The 5-HT2C receptors are localized almost exclusively within the CNS with negligible expression in cardiac and vascular tissues. These receptors are widely distributed in the cortex, the limbic system, the basal ganglia, and especially the choroid plexus (tissue involved in production of cerebrospinal fluid) [4, 5]. From the functional point of view, the 5-HT2C receptor is postulated to control feeding behavior [6], memory and learning [7], and sleep [8]. The 5-HT2C agonists represent potential pharmacotherapeutics for the treatments of drug abuse and addiction [4, 9], while agomelatine, which is melatonergic agonist and 5-HT2C antagonist, is effective for treatment of depression with relatively mild side effects [10]. In rodents, 5-HT2C agonists can exert motor-suppression [1113] and anxiogenic effect [1416] in the elevated plus-maze and in the open field assays, respectively [17]. However, there is no data on the role of genotype for modulation of the 5-HT2C receptor-induced behavioral responses.

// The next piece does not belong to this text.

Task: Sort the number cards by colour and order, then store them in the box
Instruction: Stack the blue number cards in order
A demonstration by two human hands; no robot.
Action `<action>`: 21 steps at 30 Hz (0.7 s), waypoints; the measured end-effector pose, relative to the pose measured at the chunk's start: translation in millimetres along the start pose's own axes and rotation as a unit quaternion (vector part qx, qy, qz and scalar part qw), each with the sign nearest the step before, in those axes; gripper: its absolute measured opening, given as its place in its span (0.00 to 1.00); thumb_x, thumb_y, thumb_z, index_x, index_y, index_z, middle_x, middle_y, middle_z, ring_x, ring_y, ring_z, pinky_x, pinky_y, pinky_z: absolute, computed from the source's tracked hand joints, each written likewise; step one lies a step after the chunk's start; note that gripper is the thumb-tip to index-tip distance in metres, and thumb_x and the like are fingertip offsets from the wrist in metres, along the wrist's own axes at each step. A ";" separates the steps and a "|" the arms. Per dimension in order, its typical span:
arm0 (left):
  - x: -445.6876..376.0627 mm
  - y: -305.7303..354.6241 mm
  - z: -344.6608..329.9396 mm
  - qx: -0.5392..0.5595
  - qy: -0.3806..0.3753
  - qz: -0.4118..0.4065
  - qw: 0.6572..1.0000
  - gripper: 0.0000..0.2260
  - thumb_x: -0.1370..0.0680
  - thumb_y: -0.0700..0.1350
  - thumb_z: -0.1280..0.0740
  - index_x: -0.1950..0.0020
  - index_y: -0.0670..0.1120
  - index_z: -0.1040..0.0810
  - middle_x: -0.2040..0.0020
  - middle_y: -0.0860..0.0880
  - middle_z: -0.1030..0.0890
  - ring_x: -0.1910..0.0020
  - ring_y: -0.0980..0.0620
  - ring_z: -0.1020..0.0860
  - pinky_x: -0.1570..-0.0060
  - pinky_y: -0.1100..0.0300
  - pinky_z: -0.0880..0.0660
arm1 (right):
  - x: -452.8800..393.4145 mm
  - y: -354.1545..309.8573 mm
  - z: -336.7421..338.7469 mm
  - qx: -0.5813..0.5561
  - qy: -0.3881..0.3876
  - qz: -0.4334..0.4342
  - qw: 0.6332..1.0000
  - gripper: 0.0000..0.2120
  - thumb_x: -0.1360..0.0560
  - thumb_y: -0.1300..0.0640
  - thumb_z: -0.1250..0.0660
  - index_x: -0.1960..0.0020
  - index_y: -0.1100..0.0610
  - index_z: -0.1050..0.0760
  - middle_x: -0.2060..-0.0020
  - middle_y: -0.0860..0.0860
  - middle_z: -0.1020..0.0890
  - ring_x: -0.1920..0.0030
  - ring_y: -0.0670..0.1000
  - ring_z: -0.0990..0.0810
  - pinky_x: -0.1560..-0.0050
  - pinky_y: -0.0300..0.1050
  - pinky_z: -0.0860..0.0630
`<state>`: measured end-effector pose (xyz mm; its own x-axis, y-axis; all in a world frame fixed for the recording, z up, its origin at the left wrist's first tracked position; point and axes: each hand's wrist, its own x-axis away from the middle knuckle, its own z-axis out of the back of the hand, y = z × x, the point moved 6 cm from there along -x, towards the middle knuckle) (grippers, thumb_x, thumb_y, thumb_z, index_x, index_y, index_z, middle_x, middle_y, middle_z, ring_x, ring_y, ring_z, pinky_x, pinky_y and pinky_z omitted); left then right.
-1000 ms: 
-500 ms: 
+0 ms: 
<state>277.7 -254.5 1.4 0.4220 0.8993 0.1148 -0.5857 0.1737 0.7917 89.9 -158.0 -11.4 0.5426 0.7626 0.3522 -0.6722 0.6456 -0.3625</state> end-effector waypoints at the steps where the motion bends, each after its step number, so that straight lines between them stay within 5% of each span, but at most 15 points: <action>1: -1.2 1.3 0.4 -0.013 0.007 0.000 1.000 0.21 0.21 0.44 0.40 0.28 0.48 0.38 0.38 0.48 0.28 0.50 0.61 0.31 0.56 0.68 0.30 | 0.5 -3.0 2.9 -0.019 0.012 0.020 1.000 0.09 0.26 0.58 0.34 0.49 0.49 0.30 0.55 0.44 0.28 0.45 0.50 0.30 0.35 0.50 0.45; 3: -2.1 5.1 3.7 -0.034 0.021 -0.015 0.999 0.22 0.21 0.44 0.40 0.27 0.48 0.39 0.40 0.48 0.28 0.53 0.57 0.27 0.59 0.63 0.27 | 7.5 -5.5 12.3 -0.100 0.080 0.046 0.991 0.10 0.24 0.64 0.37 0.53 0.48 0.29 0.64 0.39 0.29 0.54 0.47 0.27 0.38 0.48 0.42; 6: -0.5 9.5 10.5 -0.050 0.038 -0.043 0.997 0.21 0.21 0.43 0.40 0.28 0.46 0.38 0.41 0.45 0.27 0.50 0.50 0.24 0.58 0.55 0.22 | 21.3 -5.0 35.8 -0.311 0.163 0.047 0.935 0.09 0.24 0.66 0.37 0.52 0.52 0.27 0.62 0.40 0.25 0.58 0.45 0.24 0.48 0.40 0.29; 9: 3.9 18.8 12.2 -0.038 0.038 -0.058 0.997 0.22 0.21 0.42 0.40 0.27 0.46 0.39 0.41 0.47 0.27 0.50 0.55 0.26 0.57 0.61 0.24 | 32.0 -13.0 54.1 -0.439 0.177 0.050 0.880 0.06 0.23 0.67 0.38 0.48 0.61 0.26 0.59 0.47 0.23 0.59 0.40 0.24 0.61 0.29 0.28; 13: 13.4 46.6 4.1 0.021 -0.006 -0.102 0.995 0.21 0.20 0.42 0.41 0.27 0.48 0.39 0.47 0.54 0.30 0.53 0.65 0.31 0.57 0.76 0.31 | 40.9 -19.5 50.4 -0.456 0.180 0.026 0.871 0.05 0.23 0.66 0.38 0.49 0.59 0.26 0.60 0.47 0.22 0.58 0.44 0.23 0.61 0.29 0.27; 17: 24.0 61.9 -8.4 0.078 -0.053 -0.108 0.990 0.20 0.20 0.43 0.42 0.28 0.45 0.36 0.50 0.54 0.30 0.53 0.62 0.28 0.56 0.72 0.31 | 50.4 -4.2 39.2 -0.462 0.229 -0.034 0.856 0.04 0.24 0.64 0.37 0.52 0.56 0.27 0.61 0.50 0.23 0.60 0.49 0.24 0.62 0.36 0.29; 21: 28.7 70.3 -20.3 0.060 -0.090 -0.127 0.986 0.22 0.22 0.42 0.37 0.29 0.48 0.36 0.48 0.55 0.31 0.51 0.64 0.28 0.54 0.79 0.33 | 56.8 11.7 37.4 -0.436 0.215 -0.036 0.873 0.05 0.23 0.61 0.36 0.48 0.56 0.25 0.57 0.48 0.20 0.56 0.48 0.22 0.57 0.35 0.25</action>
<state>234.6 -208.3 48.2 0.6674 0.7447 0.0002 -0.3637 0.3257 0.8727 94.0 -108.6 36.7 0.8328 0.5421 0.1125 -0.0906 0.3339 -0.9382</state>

Both 5-HT2A and 5-HT2C receptors show considerable homology in their primary and secondary structures as well as in their pharmacological profiles [1821]. Although the 5-HT2A and 5-HT2C receptors activate the same cellular signal transduction pathways via phospholipase C (PLC) and phospholipase A2 [19], there are several lines of evidences showing that these closely related receptor subtypes could affect behavior in different ways. It has been shown that 5-HT2A and 5-HT2C receptors are involved in the neural control of male sexual motivation and arousal in rats by exerting reciprocal facilitative (5-HT2A) or suppressive (5-HT2C) influences [22]. Moreover, 5-HT2A and 5-HT2C antagonists affect the drinking behavior [23] and spatial reversal learning [24] in rats in the opposite ways. The distinct and in some cases opposite effects of 5-HT2A and 5-HT2C receptors have been also shown for various cocaine-mediated behavioral effects [25]. In addition, 5-HT2A and 5-HT2C receptors stimulation is differentially involved in the cortical dopamine efflux [26]. These data suggest the reciprocal function of 5-HT2A and 5-HT2C receptors in the brain.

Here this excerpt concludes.